Your job is to set down the listing again exactly as it stands.

**Collected data:**
┄┄┄┄┄┄
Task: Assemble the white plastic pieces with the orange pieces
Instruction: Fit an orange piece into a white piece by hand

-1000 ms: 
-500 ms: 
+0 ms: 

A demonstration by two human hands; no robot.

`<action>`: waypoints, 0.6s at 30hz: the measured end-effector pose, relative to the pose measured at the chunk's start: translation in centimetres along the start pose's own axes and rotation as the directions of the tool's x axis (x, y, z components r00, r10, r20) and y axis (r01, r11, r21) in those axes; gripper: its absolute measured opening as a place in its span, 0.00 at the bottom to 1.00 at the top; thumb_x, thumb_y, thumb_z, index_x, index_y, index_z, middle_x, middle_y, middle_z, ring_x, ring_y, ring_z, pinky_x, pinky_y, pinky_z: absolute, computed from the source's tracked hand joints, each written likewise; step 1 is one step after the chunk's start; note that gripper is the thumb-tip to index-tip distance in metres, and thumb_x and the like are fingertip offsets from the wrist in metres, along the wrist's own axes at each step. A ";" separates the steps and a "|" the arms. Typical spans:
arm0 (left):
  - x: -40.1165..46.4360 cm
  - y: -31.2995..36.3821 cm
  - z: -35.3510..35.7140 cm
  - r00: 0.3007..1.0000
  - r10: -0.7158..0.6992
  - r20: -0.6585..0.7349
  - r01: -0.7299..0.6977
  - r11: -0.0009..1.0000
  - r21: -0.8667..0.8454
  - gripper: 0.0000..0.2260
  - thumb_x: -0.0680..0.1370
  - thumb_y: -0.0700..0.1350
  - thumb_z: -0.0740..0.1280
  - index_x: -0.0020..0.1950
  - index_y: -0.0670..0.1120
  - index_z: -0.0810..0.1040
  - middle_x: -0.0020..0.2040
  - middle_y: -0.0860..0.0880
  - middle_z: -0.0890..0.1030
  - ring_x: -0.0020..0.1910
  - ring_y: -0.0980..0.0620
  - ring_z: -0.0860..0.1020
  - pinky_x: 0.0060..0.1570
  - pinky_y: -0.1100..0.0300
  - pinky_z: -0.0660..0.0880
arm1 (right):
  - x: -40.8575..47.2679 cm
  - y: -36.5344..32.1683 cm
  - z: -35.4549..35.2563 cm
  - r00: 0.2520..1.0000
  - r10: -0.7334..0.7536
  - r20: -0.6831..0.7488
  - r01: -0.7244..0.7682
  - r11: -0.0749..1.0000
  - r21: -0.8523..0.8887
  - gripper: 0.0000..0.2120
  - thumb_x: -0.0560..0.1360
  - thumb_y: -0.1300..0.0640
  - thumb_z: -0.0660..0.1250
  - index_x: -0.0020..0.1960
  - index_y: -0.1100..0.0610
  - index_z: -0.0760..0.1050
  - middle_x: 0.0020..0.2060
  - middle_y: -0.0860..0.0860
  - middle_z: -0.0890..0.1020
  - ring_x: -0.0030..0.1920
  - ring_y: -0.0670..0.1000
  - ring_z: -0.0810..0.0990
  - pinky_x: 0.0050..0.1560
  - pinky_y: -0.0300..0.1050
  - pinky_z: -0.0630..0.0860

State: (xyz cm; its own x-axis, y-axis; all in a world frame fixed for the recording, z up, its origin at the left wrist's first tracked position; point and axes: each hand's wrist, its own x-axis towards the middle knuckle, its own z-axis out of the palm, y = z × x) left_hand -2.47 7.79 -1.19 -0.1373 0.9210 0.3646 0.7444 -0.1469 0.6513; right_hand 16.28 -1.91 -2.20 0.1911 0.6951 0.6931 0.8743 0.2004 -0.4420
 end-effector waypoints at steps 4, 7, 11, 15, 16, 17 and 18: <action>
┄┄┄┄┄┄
**Problem solution:**
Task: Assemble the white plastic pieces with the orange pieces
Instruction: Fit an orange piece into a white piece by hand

-1000 ms: 
-500 ms: 
+0 ms: 

A demonstration by two human hands; no robot.

`<action>`: waypoints, 0.6s at 30hz: the measured end-effector pose, relative to the pose measured at the chunk's start: translation in centimetres along the start pose's own axes and rotation as the directions of the tool's x axis (x, y, z components r00, r10, r20) and y axis (r01, r11, r21) in those axes; gripper: its absolute measured opening as a place in its span, 0.00 at the bottom to 1.00 at the top; thumb_x, thumb_y, thumb_z, index_x, index_y, index_z, middle_x, middle_y, middle_z, ring_x, ring_y, ring_z, pinky_x, pinky_y, pinky_z: absolute, computed from the source's tracked hand joints, each written likewise; step 1 is one step after the chunk's start; note that gripper is the thumb-tip to index-tip distance in metres, and thumb_x and the like are fingertip offsets from the wrist in metres, along the wrist's own axes at each step. A ";" separates the steps and a "|" the arms. Typical spans:
arm0 (left):
  - x: -40.1165..46.4360 cm
  - y: -31.2995..36.3821 cm
  - z: -35.3510..35.7140 cm
  - r00: 0.3007..1.0000
  - r10: -0.7158..0.6992
  - r20: -0.6585..0.7349
  - r01: -0.7299..0.6977
  - r11: -0.0009..1.0000
  - r21: -0.8667..0.8454
  - gripper: 0.0000..0.2260
  - thumb_x: -0.0680..0.1370
  - thumb_y: -0.0700..0.1350
  - thumb_z: -0.0740..0.1280
  - index_x: -0.0020..0.1950
  - index_y: -0.0670..0.1120
  - index_z: -0.0810..0.1040
  - middle_x: -0.0020..0.2040
  - middle_y: -0.0860..0.0880
  - middle_z: -0.0890..0.1030
  - ring_x: -0.0020..0.1910
  - ring_y: -0.0980..0.0620
  - ring_z: -0.0860..0.1020
  - pinky_x: 0.0060..0.1570
  - pinky_y: -0.1100..0.0300
  - pinky_z: -0.0660..0.0880
arm1 (right):
  - x: -40.8575..47.2679 cm
  - y: -36.5344..32.1683 cm
  - z: -35.4549..35.2563 cm
  - r00: 0.2520..1.0000
  - r10: -0.7334..0.7536
  - r20: -0.6831..0.7488
  - r01: -0.7244..0.7682
  - r11: -0.0749..1.0000
  - r21: -0.8523..0.8887
  - gripper: 0.0000..0.2120
  - thumb_x: -0.0560..0.1360
  - thumb_y: -0.1300..0.0640
  - thumb_z: -0.0660..0.1250
  - index_x: -0.0020..0.1960
  - index_y: -0.1100..0.0610
  - index_z: -0.0760..0.1050
  - middle_x: 0.0020..0.2060
  - middle_y: -0.0860..0.0860
  - middle_z: -0.0890..0.1020
  - ring_x: -0.0030..0.1920
  - ring_y: -0.0670..0.1000
  - ring_z: -0.0810..0.0990
  - pinky_x: 0.0050..0.1560
  - pinky_y: -0.0300..0.1050
  - pinky_z: -0.0630..0.0860

State: (xyz cm; its own x-axis, y-axis; all in a world frame fixed for the recording, z up, its origin at the left wrist's first tracked position; point and axes: each hand's wrist, its own x-axis towards the middle knuckle, its own z-axis out of the palm, y = z × x) left_hand -2.47 7.79 -1.19 -0.1373 0.9210 0.3646 0.7444 -0.1469 0.6513; right_hand 16.28 -1.91 -2.20 0.1911 0.6951 0.6931 0.8743 0.2004 -0.4420
 end-effector waypoints at steps 4, 7, 11, 15, 16, 17 and 18: <action>

Nothing else is needed for the answer.